• What to produce:
Every line of the listing should be retyped exactly, but none of the pictures should be.

Segment Open

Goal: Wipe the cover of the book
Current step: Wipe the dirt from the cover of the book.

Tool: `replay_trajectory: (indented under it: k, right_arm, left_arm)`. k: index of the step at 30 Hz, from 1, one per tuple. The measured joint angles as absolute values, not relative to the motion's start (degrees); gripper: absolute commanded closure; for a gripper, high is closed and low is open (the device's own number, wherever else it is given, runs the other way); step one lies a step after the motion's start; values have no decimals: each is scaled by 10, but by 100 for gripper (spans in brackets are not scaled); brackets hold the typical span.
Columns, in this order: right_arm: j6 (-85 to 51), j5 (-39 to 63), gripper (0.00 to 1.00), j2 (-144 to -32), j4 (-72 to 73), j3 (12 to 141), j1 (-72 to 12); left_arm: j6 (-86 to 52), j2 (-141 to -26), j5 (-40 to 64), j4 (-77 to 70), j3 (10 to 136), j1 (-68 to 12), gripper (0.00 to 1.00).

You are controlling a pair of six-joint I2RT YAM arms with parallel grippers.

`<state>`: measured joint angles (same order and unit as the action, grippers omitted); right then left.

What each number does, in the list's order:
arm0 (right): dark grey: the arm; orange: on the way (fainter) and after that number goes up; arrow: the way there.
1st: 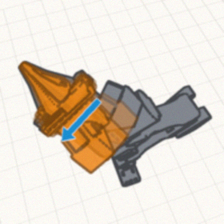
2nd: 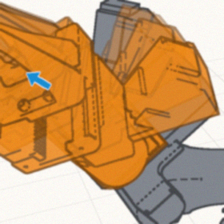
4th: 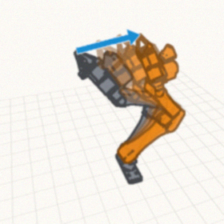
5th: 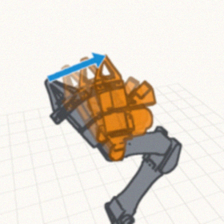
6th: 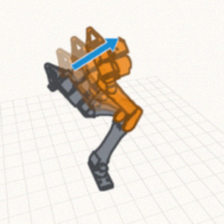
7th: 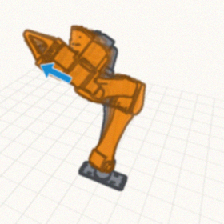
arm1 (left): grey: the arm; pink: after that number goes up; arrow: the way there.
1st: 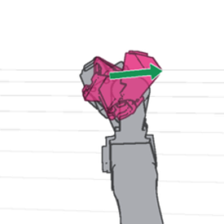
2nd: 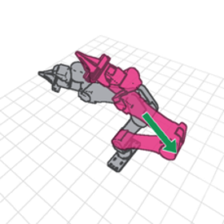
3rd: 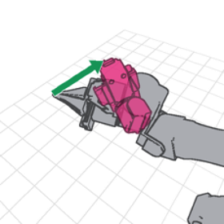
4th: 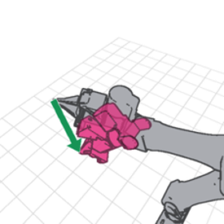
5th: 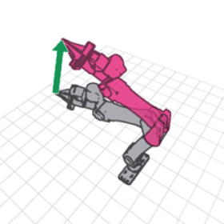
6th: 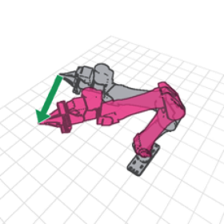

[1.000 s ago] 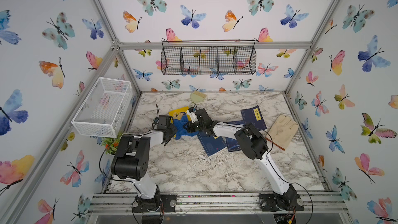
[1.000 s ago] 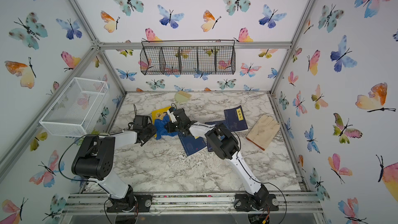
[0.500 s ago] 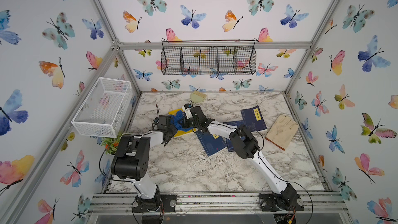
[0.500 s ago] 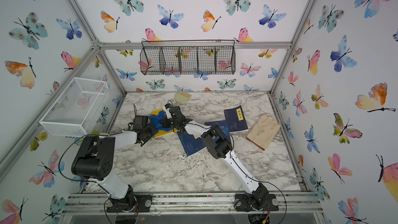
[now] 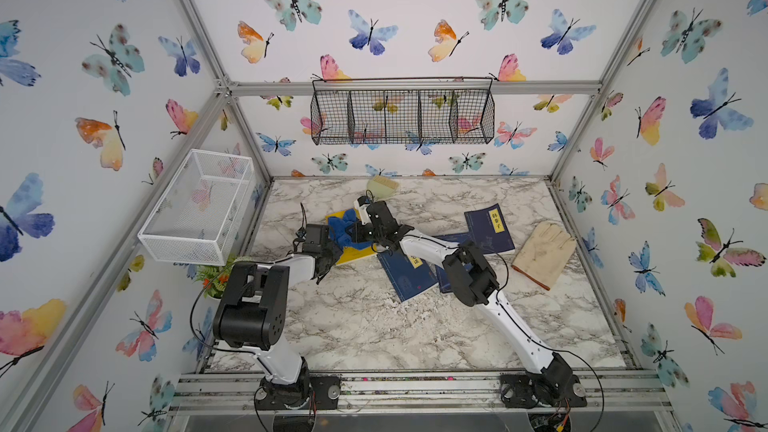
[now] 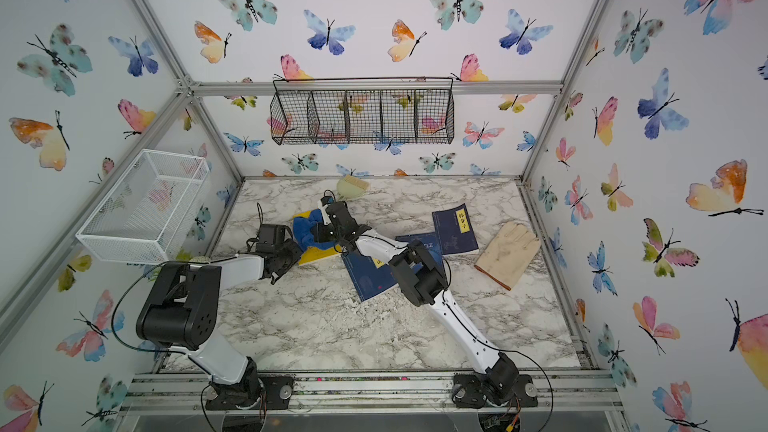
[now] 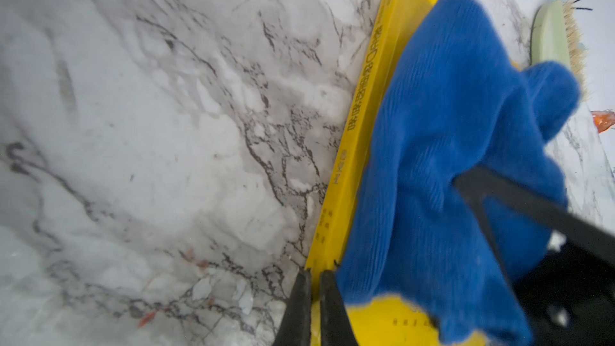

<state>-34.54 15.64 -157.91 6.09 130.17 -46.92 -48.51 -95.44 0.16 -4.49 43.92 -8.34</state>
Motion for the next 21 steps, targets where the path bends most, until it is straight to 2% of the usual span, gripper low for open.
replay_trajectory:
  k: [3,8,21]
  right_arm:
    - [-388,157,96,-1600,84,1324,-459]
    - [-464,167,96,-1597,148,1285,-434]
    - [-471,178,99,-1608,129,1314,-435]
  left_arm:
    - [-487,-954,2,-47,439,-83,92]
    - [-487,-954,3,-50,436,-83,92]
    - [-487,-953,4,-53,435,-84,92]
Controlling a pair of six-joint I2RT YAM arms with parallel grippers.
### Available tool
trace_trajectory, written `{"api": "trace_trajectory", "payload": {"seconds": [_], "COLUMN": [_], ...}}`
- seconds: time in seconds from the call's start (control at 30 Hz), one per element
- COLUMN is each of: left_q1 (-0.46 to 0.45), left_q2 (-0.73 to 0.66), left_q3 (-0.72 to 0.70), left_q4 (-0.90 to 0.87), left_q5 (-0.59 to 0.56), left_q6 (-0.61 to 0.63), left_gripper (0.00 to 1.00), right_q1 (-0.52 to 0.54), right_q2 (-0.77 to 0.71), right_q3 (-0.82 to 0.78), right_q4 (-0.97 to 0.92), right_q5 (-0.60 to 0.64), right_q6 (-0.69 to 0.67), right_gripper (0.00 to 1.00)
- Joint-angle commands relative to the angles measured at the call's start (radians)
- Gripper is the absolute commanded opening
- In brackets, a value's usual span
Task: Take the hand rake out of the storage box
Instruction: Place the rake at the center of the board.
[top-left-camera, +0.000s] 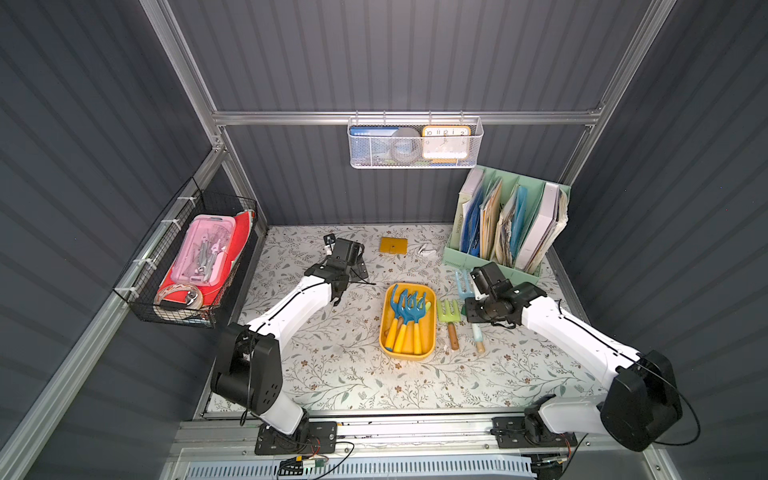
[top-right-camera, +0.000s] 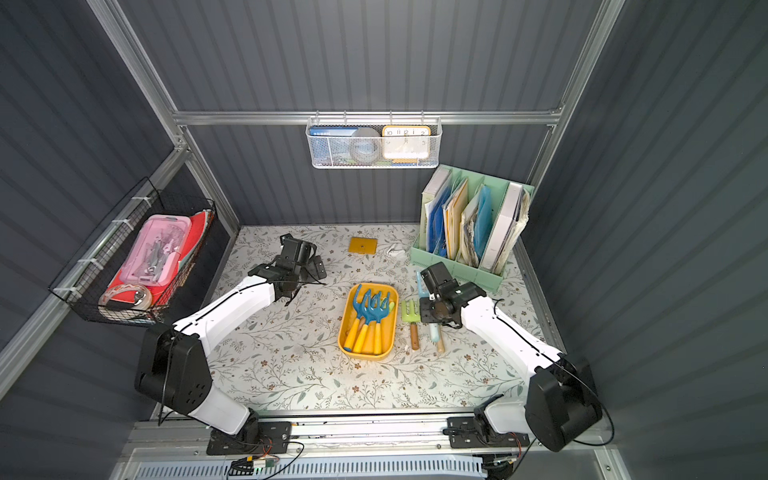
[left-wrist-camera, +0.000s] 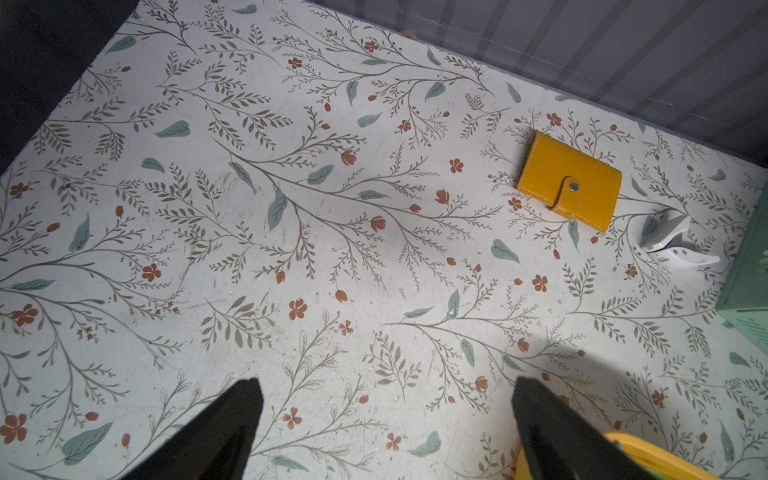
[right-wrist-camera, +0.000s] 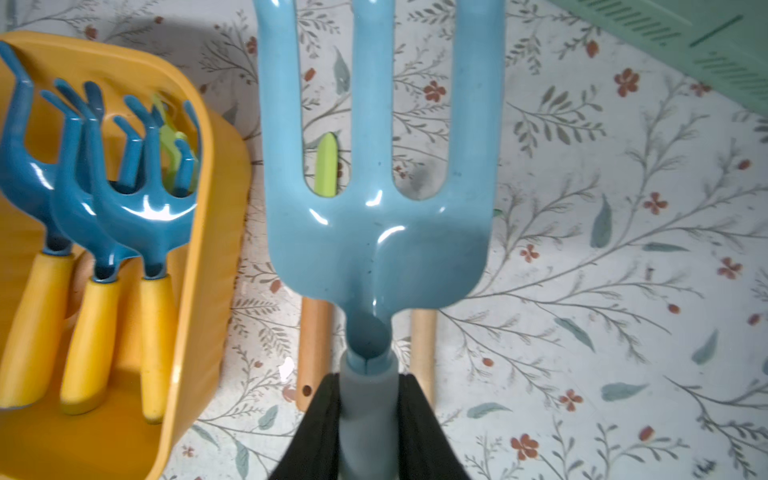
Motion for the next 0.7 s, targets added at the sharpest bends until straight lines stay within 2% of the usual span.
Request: {"api": "trace_trajectory", "payload": {"seconds": [0.0, 0.3, 0.67], "left_q1": [-0.003, -0.003, -0.001], "left_q2": [0.017, 0.012, 0.036], "left_q3": [0.028, 0.027, 0.053], "left_q4": [-0.017, -0.004, 0.022], "left_q5": [-0.014, -0.001, 0.022], "left_q6": [0.001, 0.004, 0.051], "left_gripper": [1.00, 1.00, 1.00], "right_q1": [-0.057, -0.203, -0.271], "right_q2": [-0.023, 0.020, 0.183], "right_q3": [-0.024, -0.023, 0.072], "right_q4": [-0.060, -0.078, -0.156], "right_q5": [0.007, -0.048, 0.066], "right_q6": [-0.088, -0.136, -0.195], "right_gripper": [0.12, 0.12, 0.11]}}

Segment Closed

• Answer space:
Goal: Wipe the cover of the book
Current step: Wipe the dirt from the cover of the book.

Tool: `replay_trajectory: (indented under it: k, right_arm, left_arm)`. k: index of the step at 30 Hz, from 1, one per tuple. The measured joint angles as absolute values, not relative to the motion's start (degrees); gripper: absolute commanded closure; for a gripper, high is closed and low is open (the device's own number, wherever else it is given, runs the other way); step one lies a step after the motion's start; values have no decimals: each is scaled by 10, but by 100 for gripper (spans in brackets are not scaled); brackets hold the typical span.
Columns, in this order: right_arm: j6 (-85 to 51), j5 (-39 to 63), gripper (0.00 to 1.00), j2 (-144 to -32), j4 (-72 to 73), j3 (12 to 141), j1 (-72 to 12); left_arm: j6 (-86 to 52), j2 (-141 to -26), j5 (-40 to 64), j4 (-77 to 70), j3 (10 to 136), j1 (-68 to 12), gripper (0.00 to 1.00).

You are controlling a pair of six-joint I2RT YAM arms with parallel grippers.

`<state>`: measured joint angles (same order and unit as the action, grippers omitted); right then left.

What each number does, in the list's order:
arm0 (right): dark grey: the arm; orange: on the way (fainter) and after that number goes up; arrow: the way there.
1st: 
2nd: 
4th: 
5th: 
6th: 
7th: 
arm1 (left): grey: the arm; pink: after that number goes up; arrow: the way there.
1st: 
2nd: 
3rd: 
4th: 
5th: 
6th: 

[1.000 s ago] 
[1.000 s ago] 
[0.500 s ago] 
[0.500 s ago] 
[now] 
[now] 
[now] 

<state>-34.54 15.64 -157.91 6.09 130.17 -46.92 -48.51 -95.44 0.16 -4.49 43.92 -8.34</state>
Motion for the next 21 steps, targets where the path bends most, until it is straight to 2% of the usual span, gripper low for open.
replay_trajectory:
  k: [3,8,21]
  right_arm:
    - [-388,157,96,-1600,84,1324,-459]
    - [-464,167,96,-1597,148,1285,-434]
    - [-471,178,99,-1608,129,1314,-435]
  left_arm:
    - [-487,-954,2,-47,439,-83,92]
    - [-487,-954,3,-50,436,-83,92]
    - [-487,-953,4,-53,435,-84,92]
Controlling a pair of six-joint I2RT YAM arms with parallel grippers.
### Available tool
trace_trajectory, written `{"api": "trace_trajectory", "payload": {"seconds": [_], "COLUMN": [_], ...}}`
- seconds: time in seconds from the call's start (control at 30 Hz), one per element
- COLUMN is each of: left_q1 (-0.46 to 0.45), left_q2 (-0.73 to 0.66), left_q3 (-0.72 to 0.70), left_q4 (-0.90 to 0.87), left_q5 (-0.59 to 0.56), left_q6 (-0.61 to 0.63), left_gripper (0.00 to 1.00), right_q1 (-0.52 to 0.54), right_q2 (-0.77 to 0.71), right_q3 (-0.82 to 0.78), right_q4 (-0.97 to 0.92), right_q5 (-0.60 to 0.64), right_q6 (-0.69 to 0.67), right_gripper (0.00 to 1.00)
- Joint-angle commands relative to the angles measured at the call's start (radians)
- Gripper is the absolute commanded opening
- In brackets, a value's usual span
Task: Take the hand rake out of the storage box
Instruction: Place the rake at the center of the board.
[top-left-camera, +0.000s] 
[top-right-camera, +0.000s] 
[left-wrist-camera, +0.000s] 
[right-wrist-camera, +0.000s] 
Motion for the next 0.7 s, targets added at the sharpest bends until straight lines stay within 2% of the usual span.
Request: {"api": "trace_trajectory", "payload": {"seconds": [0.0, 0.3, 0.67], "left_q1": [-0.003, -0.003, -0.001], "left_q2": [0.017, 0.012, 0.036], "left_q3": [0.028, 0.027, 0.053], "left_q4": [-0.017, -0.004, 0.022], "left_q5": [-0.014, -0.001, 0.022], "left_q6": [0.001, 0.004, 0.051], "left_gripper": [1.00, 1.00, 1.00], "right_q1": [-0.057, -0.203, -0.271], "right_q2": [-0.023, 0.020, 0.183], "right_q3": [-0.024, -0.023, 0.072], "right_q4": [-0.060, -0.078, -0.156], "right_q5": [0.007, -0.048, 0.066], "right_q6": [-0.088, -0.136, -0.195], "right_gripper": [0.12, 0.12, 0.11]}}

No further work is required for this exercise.